Quantitative Signals & Metrics to Watch
For investors seeking to operationalize these forecasts, a few metrics stand out:
* Growth in AI-related capital expenditure: R&D spend, chip fabs, data center capacity.
* Trade in AI-enabling goods (semiconductors, computing hardware) as a percentage of overall exports/imports.
* Digital trade policy changes: bound tariff reductions, non-tariff barrier (NTB) reforms, regulatory harmonization.
* Adoption rates of AI among SMEs: WTO finds nearly 90% of firms using AI report trade-related benefits; 56% reported better ability to manage trade risk.
* Infrastructure metrics: broadband access, electricity reliability, computational capacity.
* Labor market indicators: skill premium, retraining programs, education output in STEM / AI-relevant disciplines.
Conclusion
The WTO’s projections indicate that AI could serve as a generational pivot in the structure and geography of global trade.
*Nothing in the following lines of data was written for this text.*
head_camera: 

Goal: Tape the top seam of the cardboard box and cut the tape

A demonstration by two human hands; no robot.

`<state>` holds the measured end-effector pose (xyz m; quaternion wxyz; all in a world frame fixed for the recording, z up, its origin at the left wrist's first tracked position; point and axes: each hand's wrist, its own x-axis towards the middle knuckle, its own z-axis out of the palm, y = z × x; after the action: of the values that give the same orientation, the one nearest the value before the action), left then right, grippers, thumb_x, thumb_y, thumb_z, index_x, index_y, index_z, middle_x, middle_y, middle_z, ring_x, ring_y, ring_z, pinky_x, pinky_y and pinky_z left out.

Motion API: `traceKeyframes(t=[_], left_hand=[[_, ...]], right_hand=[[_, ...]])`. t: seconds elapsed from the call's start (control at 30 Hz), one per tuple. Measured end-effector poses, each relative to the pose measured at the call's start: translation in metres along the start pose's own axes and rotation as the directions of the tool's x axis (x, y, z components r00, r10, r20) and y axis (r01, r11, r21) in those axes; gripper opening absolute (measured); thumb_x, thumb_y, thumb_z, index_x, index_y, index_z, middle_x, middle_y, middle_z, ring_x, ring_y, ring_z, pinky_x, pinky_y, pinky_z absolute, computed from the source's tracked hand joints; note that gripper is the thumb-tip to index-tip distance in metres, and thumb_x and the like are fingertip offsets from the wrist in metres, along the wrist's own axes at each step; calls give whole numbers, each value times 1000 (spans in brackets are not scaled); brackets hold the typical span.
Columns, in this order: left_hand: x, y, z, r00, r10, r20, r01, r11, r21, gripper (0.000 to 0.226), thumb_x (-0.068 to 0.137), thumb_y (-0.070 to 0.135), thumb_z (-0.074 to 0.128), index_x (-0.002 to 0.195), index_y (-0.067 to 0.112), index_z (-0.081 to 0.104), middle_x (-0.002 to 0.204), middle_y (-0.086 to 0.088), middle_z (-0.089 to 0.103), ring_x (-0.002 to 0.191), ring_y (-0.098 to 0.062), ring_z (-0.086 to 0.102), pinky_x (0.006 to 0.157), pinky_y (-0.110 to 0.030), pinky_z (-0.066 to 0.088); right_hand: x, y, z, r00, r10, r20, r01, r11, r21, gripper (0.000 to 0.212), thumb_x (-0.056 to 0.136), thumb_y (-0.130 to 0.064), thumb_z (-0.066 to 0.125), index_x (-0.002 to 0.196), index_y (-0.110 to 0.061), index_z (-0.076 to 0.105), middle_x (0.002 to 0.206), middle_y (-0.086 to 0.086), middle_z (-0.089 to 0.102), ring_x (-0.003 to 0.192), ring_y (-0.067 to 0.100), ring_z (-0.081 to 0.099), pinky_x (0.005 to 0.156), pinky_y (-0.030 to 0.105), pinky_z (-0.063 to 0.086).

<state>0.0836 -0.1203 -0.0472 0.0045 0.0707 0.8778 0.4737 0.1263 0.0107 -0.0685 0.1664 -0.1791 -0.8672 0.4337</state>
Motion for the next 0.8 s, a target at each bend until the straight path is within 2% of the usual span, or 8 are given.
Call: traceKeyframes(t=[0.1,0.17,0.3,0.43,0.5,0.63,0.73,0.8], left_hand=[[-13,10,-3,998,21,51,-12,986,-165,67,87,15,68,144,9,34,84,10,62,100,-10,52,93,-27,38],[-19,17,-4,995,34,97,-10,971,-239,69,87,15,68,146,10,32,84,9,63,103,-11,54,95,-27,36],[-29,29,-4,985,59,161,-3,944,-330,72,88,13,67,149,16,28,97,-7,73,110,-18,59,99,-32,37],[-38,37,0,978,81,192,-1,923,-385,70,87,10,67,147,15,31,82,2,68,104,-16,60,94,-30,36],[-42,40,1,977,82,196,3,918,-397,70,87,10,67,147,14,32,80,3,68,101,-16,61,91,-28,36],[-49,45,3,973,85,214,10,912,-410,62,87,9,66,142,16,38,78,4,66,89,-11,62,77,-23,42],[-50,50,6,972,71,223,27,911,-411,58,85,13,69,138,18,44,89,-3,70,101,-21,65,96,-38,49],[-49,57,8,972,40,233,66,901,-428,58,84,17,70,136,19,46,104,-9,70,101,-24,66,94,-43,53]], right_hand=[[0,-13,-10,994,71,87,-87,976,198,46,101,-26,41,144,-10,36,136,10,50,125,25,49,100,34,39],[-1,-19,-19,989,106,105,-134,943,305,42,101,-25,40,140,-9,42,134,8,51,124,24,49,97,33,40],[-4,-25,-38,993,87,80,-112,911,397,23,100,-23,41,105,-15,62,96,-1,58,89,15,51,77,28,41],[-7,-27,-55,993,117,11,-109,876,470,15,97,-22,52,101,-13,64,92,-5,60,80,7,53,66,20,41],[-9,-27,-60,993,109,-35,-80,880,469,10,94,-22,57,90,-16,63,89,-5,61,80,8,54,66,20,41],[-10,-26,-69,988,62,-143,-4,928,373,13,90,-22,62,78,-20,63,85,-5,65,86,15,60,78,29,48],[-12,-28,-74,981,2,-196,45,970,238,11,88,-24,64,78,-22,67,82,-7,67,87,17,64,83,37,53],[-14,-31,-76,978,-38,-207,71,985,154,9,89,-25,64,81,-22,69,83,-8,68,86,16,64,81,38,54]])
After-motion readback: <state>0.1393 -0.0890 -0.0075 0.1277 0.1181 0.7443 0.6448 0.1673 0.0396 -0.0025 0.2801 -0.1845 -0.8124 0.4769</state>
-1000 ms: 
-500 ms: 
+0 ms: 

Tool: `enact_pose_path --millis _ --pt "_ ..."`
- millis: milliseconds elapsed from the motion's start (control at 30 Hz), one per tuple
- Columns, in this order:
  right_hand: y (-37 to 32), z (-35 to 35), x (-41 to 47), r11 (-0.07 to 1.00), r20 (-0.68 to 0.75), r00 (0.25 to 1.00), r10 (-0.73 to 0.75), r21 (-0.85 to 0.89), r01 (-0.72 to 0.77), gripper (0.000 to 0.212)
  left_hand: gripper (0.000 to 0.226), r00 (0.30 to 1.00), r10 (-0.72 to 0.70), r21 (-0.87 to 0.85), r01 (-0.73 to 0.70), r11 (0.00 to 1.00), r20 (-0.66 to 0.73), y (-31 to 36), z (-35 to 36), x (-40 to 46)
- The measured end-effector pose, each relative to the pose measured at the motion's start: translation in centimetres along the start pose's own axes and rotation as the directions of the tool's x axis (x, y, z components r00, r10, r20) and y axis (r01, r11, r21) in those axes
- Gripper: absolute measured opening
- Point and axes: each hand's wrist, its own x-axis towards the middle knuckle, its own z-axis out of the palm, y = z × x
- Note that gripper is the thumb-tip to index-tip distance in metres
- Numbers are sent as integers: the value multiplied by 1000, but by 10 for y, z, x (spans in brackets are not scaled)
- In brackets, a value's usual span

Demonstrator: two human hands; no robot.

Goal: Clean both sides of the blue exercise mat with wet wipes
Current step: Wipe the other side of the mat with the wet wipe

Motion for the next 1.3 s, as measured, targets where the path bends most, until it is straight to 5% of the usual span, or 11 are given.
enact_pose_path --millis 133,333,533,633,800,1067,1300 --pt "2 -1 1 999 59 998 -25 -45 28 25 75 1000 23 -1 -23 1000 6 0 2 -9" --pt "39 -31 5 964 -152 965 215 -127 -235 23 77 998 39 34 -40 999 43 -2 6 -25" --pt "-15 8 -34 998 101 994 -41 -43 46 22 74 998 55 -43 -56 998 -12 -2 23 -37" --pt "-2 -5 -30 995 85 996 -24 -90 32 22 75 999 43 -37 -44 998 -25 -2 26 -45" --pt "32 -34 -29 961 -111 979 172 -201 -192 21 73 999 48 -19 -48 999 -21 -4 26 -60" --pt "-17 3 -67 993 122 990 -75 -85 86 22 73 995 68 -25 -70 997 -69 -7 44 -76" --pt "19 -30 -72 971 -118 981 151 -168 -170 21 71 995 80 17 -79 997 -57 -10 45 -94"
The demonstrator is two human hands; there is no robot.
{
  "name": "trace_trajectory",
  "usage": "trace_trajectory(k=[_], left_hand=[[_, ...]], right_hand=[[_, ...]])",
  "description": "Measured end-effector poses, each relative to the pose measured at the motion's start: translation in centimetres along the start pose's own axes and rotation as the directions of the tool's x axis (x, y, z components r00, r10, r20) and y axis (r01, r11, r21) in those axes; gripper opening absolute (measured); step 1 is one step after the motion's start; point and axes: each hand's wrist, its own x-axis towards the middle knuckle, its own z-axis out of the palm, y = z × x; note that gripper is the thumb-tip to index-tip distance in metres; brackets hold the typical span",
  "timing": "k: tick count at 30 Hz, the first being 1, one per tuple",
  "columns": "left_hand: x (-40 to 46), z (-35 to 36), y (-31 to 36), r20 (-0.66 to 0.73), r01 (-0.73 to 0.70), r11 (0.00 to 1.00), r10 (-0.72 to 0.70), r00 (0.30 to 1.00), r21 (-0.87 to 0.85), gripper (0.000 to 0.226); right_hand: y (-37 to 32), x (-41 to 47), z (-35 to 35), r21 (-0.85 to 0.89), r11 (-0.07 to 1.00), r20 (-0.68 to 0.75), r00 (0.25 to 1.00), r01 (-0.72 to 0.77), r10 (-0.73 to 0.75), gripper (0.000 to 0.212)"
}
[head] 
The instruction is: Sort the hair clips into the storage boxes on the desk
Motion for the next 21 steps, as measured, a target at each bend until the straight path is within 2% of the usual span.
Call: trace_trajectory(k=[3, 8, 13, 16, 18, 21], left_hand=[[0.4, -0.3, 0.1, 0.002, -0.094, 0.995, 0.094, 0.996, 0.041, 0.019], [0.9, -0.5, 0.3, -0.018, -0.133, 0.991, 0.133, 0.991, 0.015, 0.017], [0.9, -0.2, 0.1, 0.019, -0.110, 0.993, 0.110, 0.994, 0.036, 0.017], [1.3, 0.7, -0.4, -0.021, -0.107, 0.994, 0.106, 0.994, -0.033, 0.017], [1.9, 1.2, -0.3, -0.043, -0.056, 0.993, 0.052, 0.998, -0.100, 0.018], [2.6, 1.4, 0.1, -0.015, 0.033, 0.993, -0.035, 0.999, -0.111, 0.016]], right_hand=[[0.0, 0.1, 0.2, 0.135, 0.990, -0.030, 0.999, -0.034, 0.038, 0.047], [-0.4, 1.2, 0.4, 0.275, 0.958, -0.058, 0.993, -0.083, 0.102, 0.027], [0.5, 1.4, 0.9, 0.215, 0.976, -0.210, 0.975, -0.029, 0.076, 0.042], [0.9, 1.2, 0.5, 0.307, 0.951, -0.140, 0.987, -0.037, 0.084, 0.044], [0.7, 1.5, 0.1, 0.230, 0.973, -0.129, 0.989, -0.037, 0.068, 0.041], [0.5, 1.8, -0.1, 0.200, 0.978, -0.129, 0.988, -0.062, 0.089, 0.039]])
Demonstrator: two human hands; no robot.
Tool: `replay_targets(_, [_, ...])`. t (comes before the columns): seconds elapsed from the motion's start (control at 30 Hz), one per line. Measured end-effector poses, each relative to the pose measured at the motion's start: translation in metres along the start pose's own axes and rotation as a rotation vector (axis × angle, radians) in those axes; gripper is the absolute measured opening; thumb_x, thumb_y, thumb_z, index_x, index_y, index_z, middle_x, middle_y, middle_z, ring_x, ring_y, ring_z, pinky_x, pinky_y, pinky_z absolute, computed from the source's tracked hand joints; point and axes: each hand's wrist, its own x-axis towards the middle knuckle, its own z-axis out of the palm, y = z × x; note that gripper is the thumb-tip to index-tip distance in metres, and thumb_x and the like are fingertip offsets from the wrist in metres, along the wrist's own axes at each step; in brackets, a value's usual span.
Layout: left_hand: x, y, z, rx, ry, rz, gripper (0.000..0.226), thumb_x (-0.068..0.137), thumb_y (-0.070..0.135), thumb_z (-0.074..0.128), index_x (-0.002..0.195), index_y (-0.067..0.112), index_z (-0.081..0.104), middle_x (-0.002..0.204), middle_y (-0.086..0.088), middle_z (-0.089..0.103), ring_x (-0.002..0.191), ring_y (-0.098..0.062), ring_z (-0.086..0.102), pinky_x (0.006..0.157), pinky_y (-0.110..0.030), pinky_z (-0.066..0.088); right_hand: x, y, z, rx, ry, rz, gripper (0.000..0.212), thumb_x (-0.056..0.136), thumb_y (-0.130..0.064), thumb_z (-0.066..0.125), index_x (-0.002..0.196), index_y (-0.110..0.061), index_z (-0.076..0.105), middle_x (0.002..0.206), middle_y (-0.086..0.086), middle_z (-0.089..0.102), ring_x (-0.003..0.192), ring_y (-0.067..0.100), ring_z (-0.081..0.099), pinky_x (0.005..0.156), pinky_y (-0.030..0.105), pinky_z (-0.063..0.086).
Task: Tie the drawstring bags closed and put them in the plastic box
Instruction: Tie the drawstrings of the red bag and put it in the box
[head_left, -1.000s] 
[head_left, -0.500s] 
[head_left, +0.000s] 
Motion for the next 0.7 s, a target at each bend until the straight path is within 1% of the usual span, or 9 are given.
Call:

The 34-37% increase in trade by 2040, accompanied by 12-13% GDP gains, is not just a forecast but a signal: winners will be those who not only ride AI adoption but are positioned upstream in enabling infrastructure, regulatory foresight, and inclusive innovation ecosystems. Investors should begin stress-testing portfolios against scenarios: what if AI uptake is slower? What if policy remains fragmented? What if competition erodes margins? The more optimistic scenarios assume strong policy and tech catch-up; in weaker scenarios, the growth is substantive but more uneven. For those equity analysts and portfolio managers willing to do deep due diligence—in AI infrastructure, trade tech, digitally deliverable service providers, and emerging markets—this period could represent one of the rare windows for structural outperformance.